Les données semi-structurées se situent entre les données structurées et non structurées. Elles comprennent, sans s’y limiter, les articles de blog, les messages sur les médias sociaux, les messages d’équipe ou Slack, les textes et les courriels.

La plupart des entreprises devront faire face à des données et des données analytiques héritées, très probablement issues d’entrepôts de données et de marteaux de données. Par exemple, dans les environnements SAP, les systèmes SAP BI ne seront plus entretenus d’ici 2027/2030 et seront remplacés par SAP Datasphere.

Considérons les trois parties d’un lac de données : La zone bronze, la zone argent et la zone or :

La zone bronze (également appelée zone brute ou zone d’atterrissage) comprend les éléments suivants : l’ingestion des données, le stockage et la gestion des données, et le catalogage des données. Il y a quelques années, nous aurions considéré HDFS ici (Hadoop Distributed Dile system), mais cette technologie semble aujourd’hui dépassée.
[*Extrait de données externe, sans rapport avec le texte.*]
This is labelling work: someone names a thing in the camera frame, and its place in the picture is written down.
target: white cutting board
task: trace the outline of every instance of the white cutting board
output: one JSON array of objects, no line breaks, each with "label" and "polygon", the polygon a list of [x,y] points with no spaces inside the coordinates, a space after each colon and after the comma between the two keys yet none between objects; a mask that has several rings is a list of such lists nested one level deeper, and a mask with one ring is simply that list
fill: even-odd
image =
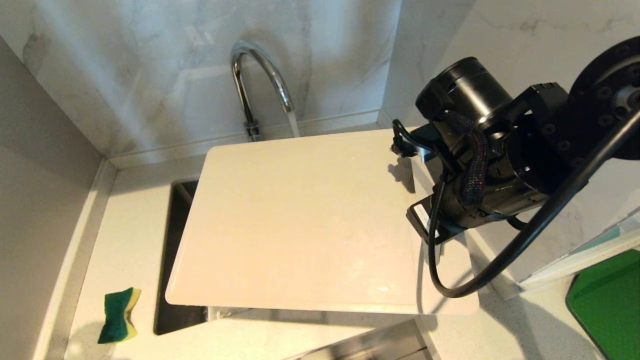
[{"label": "white cutting board", "polygon": [[[173,266],[172,304],[468,314],[477,295],[443,298],[390,167],[391,130],[219,146],[207,154]],[[470,277],[450,241],[443,282]]]}]

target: yellow sponge
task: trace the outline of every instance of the yellow sponge
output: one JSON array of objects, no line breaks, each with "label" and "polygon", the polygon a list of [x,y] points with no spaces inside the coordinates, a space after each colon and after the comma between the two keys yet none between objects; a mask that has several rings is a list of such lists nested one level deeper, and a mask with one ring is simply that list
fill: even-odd
[{"label": "yellow sponge", "polygon": [[138,334],[131,325],[131,309],[140,297],[140,289],[128,288],[119,293],[104,296],[105,321],[98,344],[118,343]]}]

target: marble backsplash
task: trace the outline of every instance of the marble backsplash
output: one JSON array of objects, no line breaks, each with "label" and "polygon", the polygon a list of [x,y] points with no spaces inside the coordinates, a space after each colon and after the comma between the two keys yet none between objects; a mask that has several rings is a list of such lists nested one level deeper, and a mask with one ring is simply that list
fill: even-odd
[{"label": "marble backsplash", "polygon": [[[381,108],[401,0],[0,1],[0,35],[106,156],[243,132],[233,43],[260,44],[298,119]],[[286,124],[245,61],[263,126]]]},{"label": "marble backsplash", "polygon": [[[536,83],[558,82],[568,91],[593,58],[638,35],[637,0],[404,0],[381,113],[425,124],[416,97],[467,56],[478,58],[512,97]],[[509,267],[514,278],[526,278],[633,213],[640,206],[639,178],[640,161],[609,160]],[[494,253],[516,234],[502,223],[478,232]]]}]

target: sink basin
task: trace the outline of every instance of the sink basin
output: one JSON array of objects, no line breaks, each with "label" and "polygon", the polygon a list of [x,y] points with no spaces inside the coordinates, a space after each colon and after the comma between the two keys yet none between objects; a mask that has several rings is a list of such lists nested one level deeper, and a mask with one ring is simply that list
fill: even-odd
[{"label": "sink basin", "polygon": [[178,252],[184,225],[187,222],[189,210],[191,209],[191,201],[193,200],[197,186],[198,181],[189,181],[175,184],[172,188],[169,219],[160,269],[159,292],[156,302],[156,319],[154,322],[154,333],[156,335],[167,334],[249,310],[243,307],[173,305],[167,303],[164,298],[169,277],[171,276],[173,262]]}]

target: running water
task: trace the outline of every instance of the running water
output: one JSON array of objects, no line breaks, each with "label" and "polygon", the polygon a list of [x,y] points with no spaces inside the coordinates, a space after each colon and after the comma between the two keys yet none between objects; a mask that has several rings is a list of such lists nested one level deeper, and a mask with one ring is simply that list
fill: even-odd
[{"label": "running water", "polygon": [[300,130],[298,129],[298,121],[296,120],[296,112],[291,111],[287,114],[289,117],[289,123],[291,124],[291,129],[293,130],[293,137],[300,137]]}]
La zone bronze peut inclure le stockage d’une base de données, ce qui vous permet d’ingérer la structure complète d’une table de base de données, les relations entre les clés primaires et étrangères, ainsi que les contraintes de plage de valeurs et de liste de valeurs.

Les données brutes peuvent toujours être utilisées, c’est pourquoi la zone bronze prend également en charge l’analyse sous différentes formes.

La zone argentée, également appelée zone traitée, permet de nettoyer et de transformer les données, de les affiner et de les enrichir.

La zone or (également appelée zone publiée) est celle où l’on trouve les données les plus pertinentes. Elle est parfois appelée “la source d’or” ou “la source de vérité”.

  • Il ne faut pas oublier le cheminement des données, c’est-à-dire le processus de suivi du flux de données au fil du temps, qui permet de comprendre clairement l’origine des données, leur évolution et leur destination finale dans le pipeline de données.
  • Et combien de temps les données doivent-elles être conservées dans votre lac de données ? Eh bien, cela peut être pour toujours, ou seulement pour quelques heures (la durée de résidence par défaut du flux de données Amazon Kinesis est de 24 heures, juste pour donner un exemple d’un service courant de flux en temps réel à grande échelle). Vous pouvez également classer les données entre Hot, Cool et Archive, ou entre Hot, Cold et Frozen, ou encore entre Hot, Warm et Cold (différentes terminologies s’appliquent).
  • Nous avons différents types d’utilisateurs dans un lac de données : les utilisateurs passifs n’auront accès qu’aux PDF statiques (les histoires de SAP SAC), mais un utilisateur analytique léger peut également accéder aux données réelles.

Veuillez noter que nous parlons ici de lacs de données, et non d’entrepôts de données, de maillages de données ou de tissus de données. Ces termes ont beaucoup en commun. Par exemple, le terme data mesh a été inventé pour la première fois en 2018 (Forester Research) comme une approche des données qui décentralise la propriété et démocratise l’accès. Le Data Mesh a été utilisé ces dernières années, à commencer par Mark Russinovich et sa “gravité des données” : lorsque les entreprises collectent de plus grandes quantités d’informations et peinent ensuite à les gérer.

Personnellement, je m’alignerai davantage sur le concept de tissu de données et sur celui de pipeline de données. Selon la définition de Padmaraj Nidagundi, ingénieur logiciel expérimenté, “les tissus de données font le lien entre les environnements legacy et les nouvelles implémentations cloud-natives en fournissant aux systèmes legacy les données spécifiques dont ils ont besoin tout en maintenant les préoccupations en matière de sécurité. Les tissus de données sont un cadre, pas une technologie”.

En conclusion, le concept de lacs de données représente une évolution cruciale dans la gestion et l’exploitation de vastes quantités de données diverses provenant de sources internes et externes. Cet article a exploré la définition fondamentale des lacs de données, en mettant l’accent sur leur rôle de référentiel centralisé et évolutif pour une variété de données analytiques. Alors que les organisations sont aux prises avec des applications héritées, le lien entre les lacs de données et ces systèmes obsolètes devient crucial, la partie 2 à venir abordant les conséquences sur les lacs de données.